*What to produce*. Starting at the line that contains "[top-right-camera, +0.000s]" and stopping at the line that contains "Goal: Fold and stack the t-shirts", restate each line of the records below exactly. Omit the pictures.

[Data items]
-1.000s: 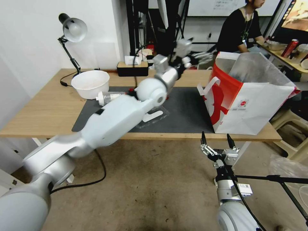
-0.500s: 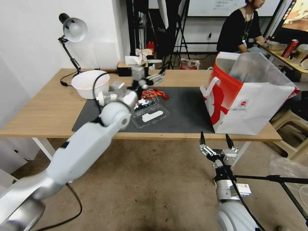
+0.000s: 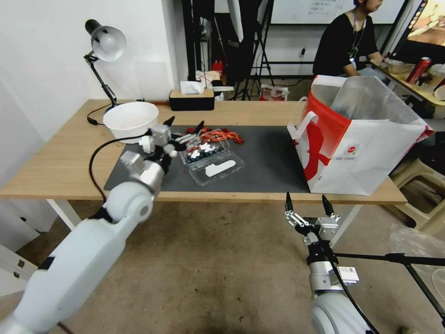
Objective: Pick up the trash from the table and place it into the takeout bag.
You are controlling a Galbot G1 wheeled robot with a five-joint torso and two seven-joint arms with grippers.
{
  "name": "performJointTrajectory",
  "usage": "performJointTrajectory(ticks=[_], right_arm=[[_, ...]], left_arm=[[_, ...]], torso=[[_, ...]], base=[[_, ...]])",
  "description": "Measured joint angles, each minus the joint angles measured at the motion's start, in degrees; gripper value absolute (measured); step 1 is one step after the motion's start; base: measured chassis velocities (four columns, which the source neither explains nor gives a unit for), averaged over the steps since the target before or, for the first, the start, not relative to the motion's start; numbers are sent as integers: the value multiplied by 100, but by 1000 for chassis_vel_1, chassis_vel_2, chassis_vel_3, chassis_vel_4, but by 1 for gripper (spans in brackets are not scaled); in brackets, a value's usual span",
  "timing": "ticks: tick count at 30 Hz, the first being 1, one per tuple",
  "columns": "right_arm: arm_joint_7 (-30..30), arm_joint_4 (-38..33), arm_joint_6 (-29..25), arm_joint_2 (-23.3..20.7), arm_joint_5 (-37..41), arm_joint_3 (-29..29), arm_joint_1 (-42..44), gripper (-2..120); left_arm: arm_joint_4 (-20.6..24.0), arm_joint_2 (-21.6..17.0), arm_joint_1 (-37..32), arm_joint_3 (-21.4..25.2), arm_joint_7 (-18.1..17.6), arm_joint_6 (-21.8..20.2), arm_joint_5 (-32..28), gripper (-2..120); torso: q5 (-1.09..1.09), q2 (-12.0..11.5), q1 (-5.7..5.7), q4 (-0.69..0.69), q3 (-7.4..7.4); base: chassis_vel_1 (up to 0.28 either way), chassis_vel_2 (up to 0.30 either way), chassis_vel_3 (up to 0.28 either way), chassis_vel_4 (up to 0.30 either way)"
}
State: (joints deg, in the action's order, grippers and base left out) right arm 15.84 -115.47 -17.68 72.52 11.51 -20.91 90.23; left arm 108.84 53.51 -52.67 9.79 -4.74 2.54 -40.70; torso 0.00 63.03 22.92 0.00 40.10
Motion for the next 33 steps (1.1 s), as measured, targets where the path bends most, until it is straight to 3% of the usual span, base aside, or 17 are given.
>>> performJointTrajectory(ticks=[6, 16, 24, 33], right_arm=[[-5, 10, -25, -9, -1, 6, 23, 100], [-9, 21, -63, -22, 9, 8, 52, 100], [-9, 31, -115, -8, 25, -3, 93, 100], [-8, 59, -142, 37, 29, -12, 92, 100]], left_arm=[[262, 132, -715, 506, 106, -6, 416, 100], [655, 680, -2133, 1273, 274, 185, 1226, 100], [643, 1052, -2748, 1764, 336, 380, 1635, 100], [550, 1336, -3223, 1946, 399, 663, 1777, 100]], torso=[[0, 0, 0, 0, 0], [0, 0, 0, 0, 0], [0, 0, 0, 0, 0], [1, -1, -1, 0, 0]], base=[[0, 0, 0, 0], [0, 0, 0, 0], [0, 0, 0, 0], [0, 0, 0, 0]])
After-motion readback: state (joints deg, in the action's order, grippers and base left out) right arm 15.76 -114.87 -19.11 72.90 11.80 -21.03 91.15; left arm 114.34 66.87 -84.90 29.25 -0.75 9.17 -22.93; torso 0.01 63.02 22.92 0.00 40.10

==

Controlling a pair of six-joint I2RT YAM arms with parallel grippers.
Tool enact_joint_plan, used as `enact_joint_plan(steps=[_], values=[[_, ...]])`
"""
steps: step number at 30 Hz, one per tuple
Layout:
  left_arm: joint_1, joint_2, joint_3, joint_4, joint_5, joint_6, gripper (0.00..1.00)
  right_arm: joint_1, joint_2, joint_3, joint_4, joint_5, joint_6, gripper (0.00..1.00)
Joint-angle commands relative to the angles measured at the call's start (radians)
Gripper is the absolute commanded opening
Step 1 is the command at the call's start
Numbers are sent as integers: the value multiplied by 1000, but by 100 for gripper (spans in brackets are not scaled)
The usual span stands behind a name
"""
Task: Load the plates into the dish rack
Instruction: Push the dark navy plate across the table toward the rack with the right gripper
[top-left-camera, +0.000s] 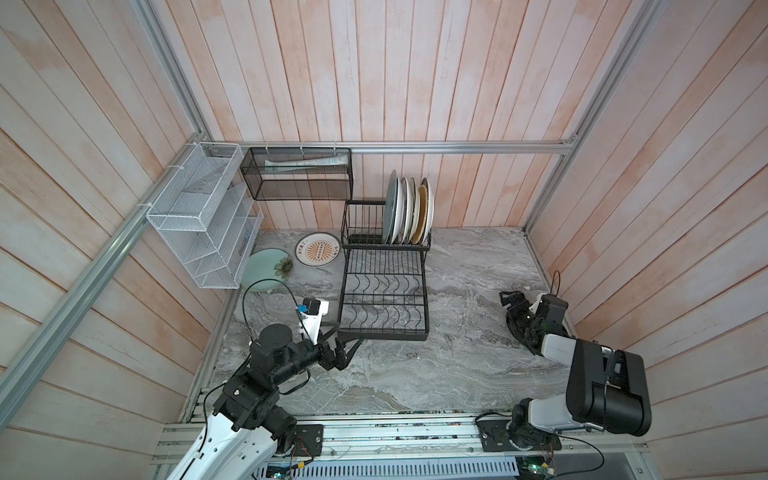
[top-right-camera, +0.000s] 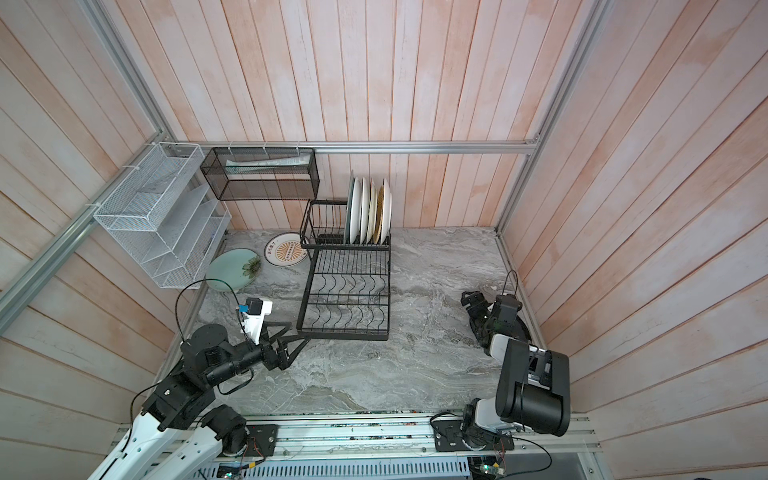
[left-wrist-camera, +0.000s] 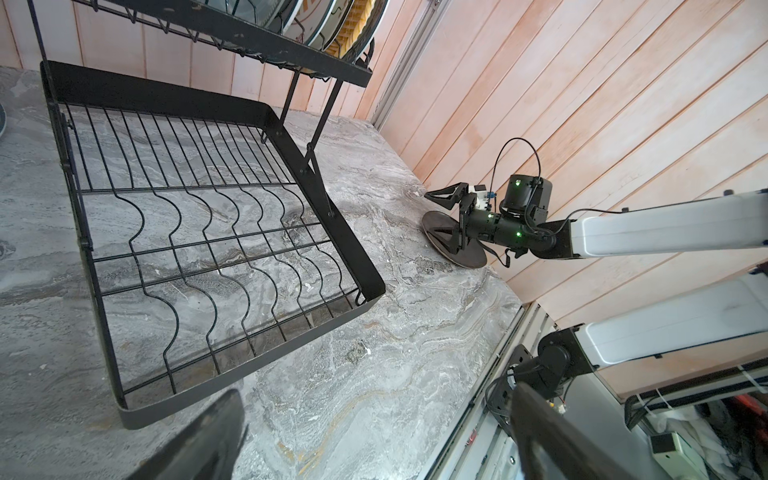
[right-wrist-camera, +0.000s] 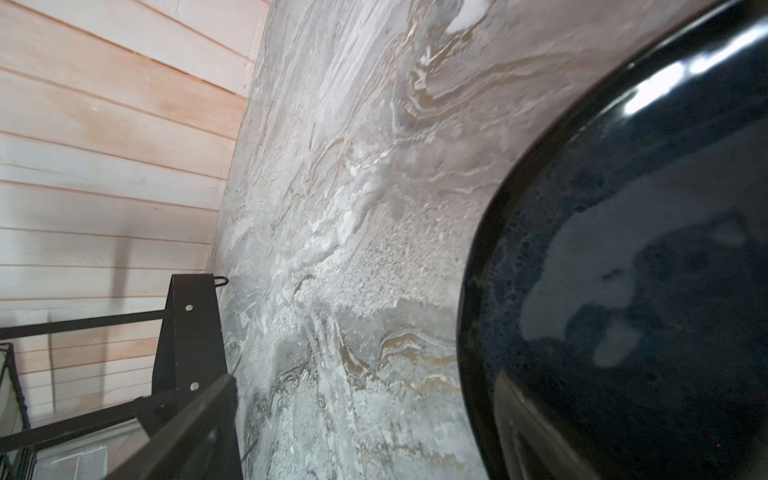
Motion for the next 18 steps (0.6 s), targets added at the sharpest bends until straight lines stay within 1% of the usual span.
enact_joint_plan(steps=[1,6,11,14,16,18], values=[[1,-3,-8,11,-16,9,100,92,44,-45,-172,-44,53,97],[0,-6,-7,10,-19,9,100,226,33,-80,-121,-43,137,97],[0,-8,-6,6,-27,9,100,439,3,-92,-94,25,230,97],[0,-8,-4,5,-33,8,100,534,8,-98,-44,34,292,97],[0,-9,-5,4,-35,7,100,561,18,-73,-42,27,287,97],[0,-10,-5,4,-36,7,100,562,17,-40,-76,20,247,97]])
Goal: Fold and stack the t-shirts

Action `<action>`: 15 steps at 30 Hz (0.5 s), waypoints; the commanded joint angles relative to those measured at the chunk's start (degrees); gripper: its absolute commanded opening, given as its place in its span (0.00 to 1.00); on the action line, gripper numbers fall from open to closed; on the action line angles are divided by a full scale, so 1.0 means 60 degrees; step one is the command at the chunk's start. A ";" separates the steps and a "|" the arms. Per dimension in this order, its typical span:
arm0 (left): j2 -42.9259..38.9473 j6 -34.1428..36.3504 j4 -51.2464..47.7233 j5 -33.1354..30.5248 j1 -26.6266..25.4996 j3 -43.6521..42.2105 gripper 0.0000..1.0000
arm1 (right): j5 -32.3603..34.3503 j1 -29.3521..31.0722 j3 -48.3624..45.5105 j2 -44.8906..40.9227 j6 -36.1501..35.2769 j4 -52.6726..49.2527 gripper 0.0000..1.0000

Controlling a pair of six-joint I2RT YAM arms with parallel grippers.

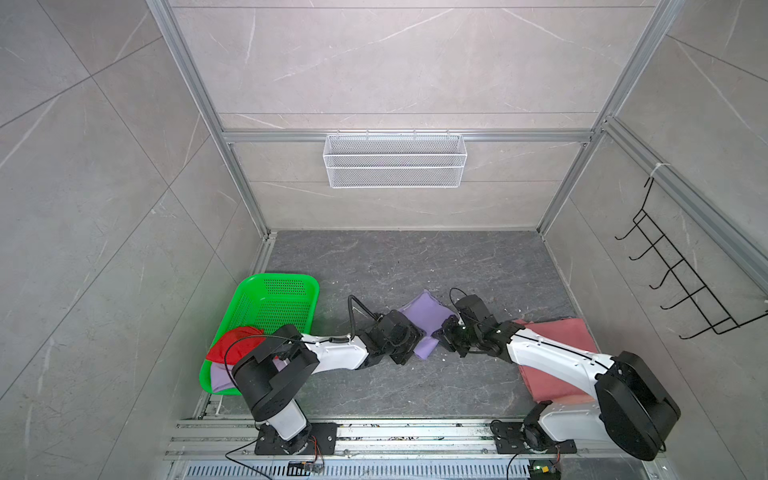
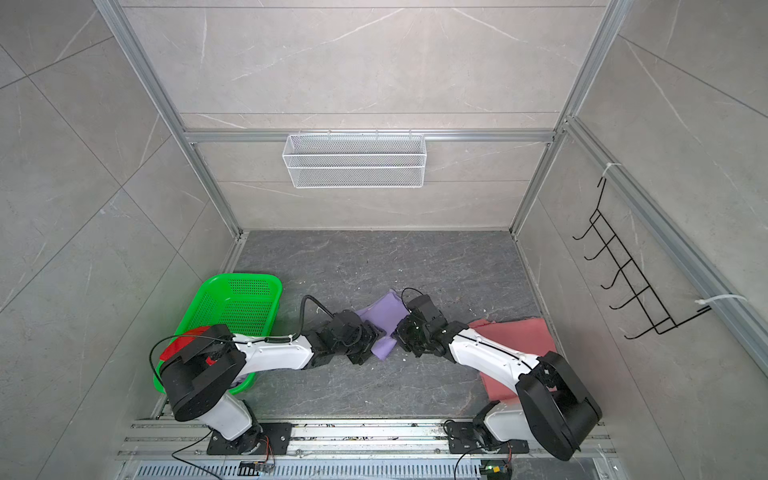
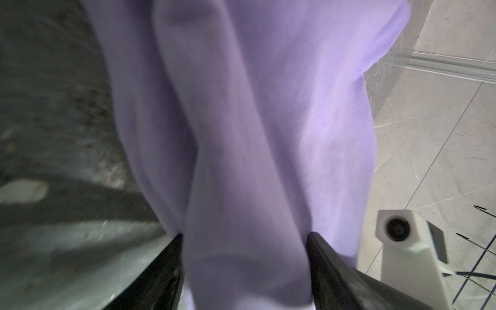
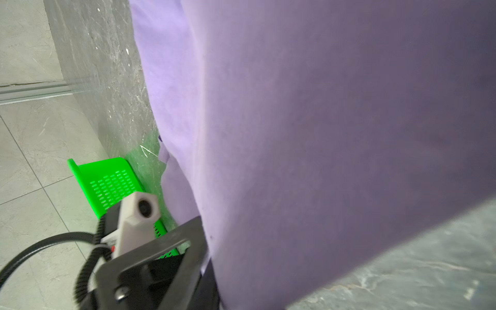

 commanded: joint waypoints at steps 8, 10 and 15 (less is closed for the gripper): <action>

*Your response*.
[top-right-camera, +0.000s] 
[left-wrist-camera, +0.000s] 
[right-wrist-camera, +0.000s] 
Motion for the next 18 steps (0.6 s), targets added at the sharpest bends until straight lines stay within 1% of the usual span.
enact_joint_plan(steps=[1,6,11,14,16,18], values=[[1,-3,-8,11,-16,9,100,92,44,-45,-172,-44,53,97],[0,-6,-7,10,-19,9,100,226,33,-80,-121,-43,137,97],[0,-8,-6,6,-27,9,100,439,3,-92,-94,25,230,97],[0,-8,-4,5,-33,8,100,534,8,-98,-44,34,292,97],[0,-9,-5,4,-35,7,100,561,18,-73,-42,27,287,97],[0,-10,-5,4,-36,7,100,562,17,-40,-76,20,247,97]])
Goal: Fold and stack the t-shirts

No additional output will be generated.